- **TASK TO CARRY OUT**
Excluding pictures, what does the listing below contain from the line with "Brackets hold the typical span" up to and including the line with "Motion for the", word for word?

- **SOURCE MATERIAL**
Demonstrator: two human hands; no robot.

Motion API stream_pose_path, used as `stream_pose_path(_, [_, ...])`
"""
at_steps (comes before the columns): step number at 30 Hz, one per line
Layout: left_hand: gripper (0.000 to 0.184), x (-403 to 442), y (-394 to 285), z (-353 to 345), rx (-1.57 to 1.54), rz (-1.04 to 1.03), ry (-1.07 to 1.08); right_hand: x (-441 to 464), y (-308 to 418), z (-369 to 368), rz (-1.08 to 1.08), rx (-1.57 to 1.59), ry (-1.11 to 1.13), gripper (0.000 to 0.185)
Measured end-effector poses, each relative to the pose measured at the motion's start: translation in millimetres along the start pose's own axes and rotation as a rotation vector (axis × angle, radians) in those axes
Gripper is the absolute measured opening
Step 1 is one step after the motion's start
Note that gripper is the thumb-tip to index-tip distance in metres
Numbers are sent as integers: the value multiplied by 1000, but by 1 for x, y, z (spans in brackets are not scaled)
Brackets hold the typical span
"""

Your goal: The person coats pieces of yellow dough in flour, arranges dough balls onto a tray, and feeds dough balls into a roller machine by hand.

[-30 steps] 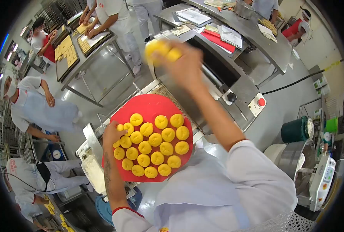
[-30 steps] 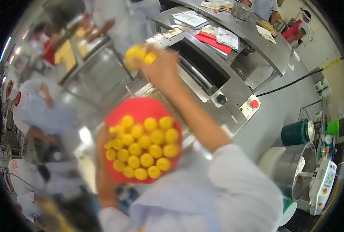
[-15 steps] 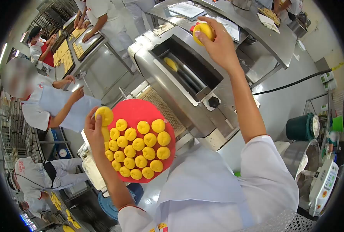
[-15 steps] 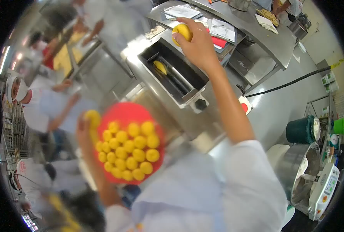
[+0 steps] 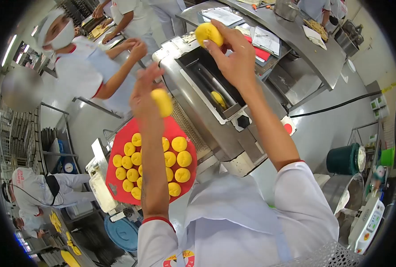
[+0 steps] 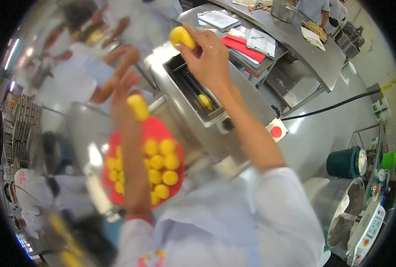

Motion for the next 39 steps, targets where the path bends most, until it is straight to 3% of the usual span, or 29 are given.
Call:
stream_pose_path(2, [33, 0, 43, 61, -200, 238, -101, -19, -54, -44, 207, -377, 157, 60])
stream_pose_path(3, [34, -11, 60, 80, -145, 273, -123, -30, -68, -61, 310, -564, 234, 63])
stream_pose_path(4, [35, -20, 75, 95, -92, 303, -138, -40, -69, -64, 114, -326, 323, 75])
stream_pose_path(5, [36, -24, 85, 99, -54, 326, -157, -57, -38, -61, 126, -197, 303, 80])
stream_pose_path(6, [36, -28, 89, 87, -88, 325, -133, -84, -12, -73, 36, 100, 447, 79])
stream_pose_path(7, [35, -37, 91, 74, -111, 337, -112, -121, 26, -84, -129, 171, 710, 71])
stream_pose_path(8, [35, -43, 88, 65, -133, 343, -82, -142, 59, -86, 106, 209, 671, 65])
stream_pose_path(10, [37, -49, 60, 44, -488, 422, -38, -118, 68, -75, 162, 112, 487, 52])
stream_pose_path(11, [38, -51, 50, 37, -668, 461, -12, -94, 67, -59, 68, 86, 376, 47])
stream_pose_path(12, [39, -43, 37, 52, -342, 276, 11, -71, 59, -38, -25, 57, 262, 42])
stream_pose_path(14, [41, -24, 20, 95, 219, -17, 59, -39, 48, 1, 110, -100, -20, 36])
stream_pose_path(16, [45, -1, 42, 153, 617, -141, 82, -38, 10, 6, -35, -313, 103, 36])
stream_pose_path(18, [49, 10, 82, 230, 978, -227, 59, -81, -50, -16, 437, -769, 320, 35])
stream_pose_path(20, [51, 20, 108, 288, 1340, -387, 6, -89, -38, 0, 193, -611, 215, 35])
stream_pose_path(21, [53, 17, 125, 302, 1439, -362, 66, -98, -19, 6, 100, -467, 114, 36])
stream_pose_path(23, [57, 8, 151, 312, 1625, -317, 228, -143, 6, -36, 54, -336, 311, 39])
stream_pose_path(26, [62, 6, 144, 292, 1412, -26, 332, -217, 16, -131, 108, -405, 585, 49])
stream_pose_path(27, [62, 7, 153, 290, 1412, -25, 419, -244, 0, -165, 119, -528, 658, 52])
stream_pose_path(30, [60, 5, 119, 303, 656, -111, 113, -310, -31, -241, 200, -530, 732, 55])
stream_pose_path(32, [49, 9, 87, 317, 470, -116, -52, -319, -26, -257, 129, -381, 837, 50])
stream_pose_path(34, [43, 13, 94, 322, 681, -110, 36, -328, -28, -264, -103, -98, 953, 44])
stream_pose_path(37, [39, 2, 108, 280, 1157, -413, 355, -259, 17, -209, -167, 139, 595, 47])
stream_pose_path(39, [40, -25, 122, 251, 1309, -312, 619, -200, 60, -158, -209, 99, 434, 50])
Point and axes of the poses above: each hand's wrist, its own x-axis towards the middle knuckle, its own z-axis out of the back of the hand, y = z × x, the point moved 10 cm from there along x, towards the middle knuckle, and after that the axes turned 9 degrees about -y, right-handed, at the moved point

- **ANSWER**
Brackets hold the typical span
"""

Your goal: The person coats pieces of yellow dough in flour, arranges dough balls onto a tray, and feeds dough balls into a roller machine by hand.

[-30 steps] 
[-30 steps] 
[-15 steps] 
[-15 steps] 
[+0 steps] 
[+0 steps] 

Motion for the next 39 steps, targets where the path bends most, until it is straight to 3% of the usual span, or 29 are given.

Nothing remains to add to the answer.